今回の「有事」法制を日本の保守政治家と官僚たちは「強」に向けて、一つだけ目盛りが動いたと評価しているのだろう。
だが、彼らのそういう動きそのものが、すべてアメリカの世界戦略の「コマ」通りであるということに彼らは自覚的ではない。
日本は「有事」法制によって(アメリカを仮想敵国とした「有事」を想定する政治的想像力を構造的に欠いているという)政策構想力の脆弱さを曝した。
それゆえ、「有事」法制の制定は「日本という国の救い難い弱さ」をアメリカに知らしめたという意味で、アメリカから見た場合、「弱」へ一つだけ目盛りが動いたとみなしてよい。

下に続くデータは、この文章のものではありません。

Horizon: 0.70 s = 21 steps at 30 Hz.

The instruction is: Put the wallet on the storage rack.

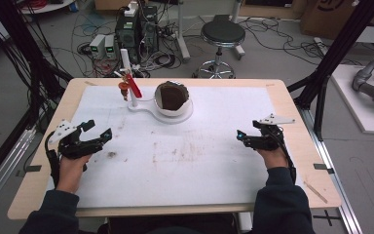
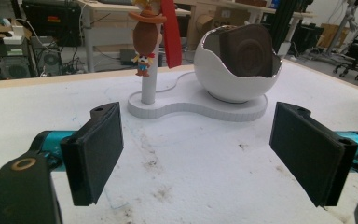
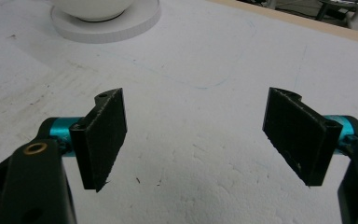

言い換えれば、主観的には「一目盛り分」だけ「強」に近づき、客観的には「一目盛り分」だけ「弱」に押し戻された。だから、プラマイトータルでは「もとの場所から一歩も動いていない」というのがことの総括として順当なところではないかと私は思っている。
あるいは、もしかすると、日本は「左右にじたばたすることによって、結果的に何もしないで済ませる」という政治戦略をもって21世紀の国際社会を生き延びることにしたのかも知れない。
考えようによっては、けっこう「高度」な政治的パフォーマンスだなあ。そういうの日本人て得意そうだし。